The OVHcloud GLB handles automatic failover between pools based on health checks. When the primary pool (Region A) becomes unhealthy, traffic will automatically be routed to the secondary pool (Region B). This is the "automatic" part of the failover.

Failback Strategy

Failback is often more complex than failover. Once the issue in Region A is resolved:

Database: You'll need to re-establish replication from the current primary (Region B) back to a new primary in Region A. This might involve setting up a new primary in Region A and replicating from Region B, or reversing roles.
Application Servers: Update application servers in Region A to point to the primary database in Region A.
GLB: Once Region A's application servers are healthy and pointing to the correct database, the GLB will automatically start sending traffic back to Pool A as its health checks pass.

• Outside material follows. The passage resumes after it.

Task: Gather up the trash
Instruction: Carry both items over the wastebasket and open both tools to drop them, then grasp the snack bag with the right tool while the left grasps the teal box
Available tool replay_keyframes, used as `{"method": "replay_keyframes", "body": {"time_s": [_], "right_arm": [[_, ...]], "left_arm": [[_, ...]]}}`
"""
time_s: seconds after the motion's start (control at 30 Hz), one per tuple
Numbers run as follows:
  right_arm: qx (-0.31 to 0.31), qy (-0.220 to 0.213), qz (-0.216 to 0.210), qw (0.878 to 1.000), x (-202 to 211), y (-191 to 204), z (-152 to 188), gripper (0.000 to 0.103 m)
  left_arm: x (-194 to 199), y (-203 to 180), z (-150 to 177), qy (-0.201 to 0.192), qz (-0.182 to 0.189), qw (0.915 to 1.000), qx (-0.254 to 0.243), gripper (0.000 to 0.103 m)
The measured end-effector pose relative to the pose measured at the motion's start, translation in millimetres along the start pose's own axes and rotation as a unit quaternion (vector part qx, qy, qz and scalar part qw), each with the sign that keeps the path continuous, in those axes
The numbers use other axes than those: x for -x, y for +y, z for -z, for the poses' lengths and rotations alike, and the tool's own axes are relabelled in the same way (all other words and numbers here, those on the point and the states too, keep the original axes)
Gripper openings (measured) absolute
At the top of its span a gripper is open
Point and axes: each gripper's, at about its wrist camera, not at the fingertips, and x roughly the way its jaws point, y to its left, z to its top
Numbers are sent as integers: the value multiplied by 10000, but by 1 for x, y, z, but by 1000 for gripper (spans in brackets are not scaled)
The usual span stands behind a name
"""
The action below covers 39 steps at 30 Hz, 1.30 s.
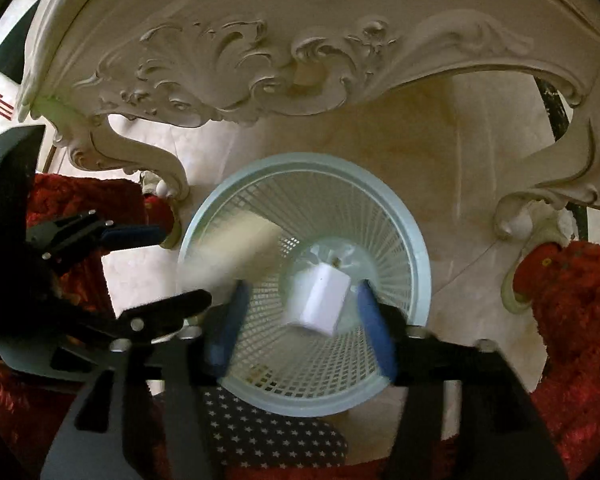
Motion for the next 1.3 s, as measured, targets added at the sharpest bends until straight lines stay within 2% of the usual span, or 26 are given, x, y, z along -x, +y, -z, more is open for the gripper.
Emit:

A robust failback procedure often involves a maintenance window and careful orchestration to avoid data loss or inconsistencies.

Monitoring and Alerting

Comprehensive monitoring is non-negotiable. Implement:

OVHcloud Monitoring: Utilize OVHcloud's built-in monitoring for GLB health, server status, and resource utilization.
Application-Level Monitoring: Tools like Prometheus/Grafana, Datadog, or New Relic to monitor application performance, error rates, and database connection status.
Database Replication Lag: Monitor PostgreSQL replication lag using tools like pg_stat_replication on the primary and by checking LSNs on the replica.
Alerting: Configure alerts for critical events: GLB pool failure, database replication errors, high replication lag, and health check failures. Integrate with PagerDuty, Opsgenie, or Slack.

Security Considerations

Ensure secure communication between components:

Database Connections: Use SSL/TLS for PostgreSQL replication and application connections.
Ansible: Use SSH keys and encrypt sensitive variables (e.g., database passwords) using Ansible Vault.
Network Security: Configure OVHcloud Security Groups and Firewall rules to restrict access to only necessary ports and IP ranges.
GLB: If using HTTPS, ensure proper SSL certificate management.

Conclusion

Implementing multi-region redundancy requires careful planning and execution. By combining OVHcloud's GLB, PostgreSQL streaming replication, and an orchestration tool like Ansible, you can build a highly available and resilient PHP architecture capable of withstanding regional outages. Continuous monitoring and well-defined failover/failback procedures are key to maintaining operational integrity.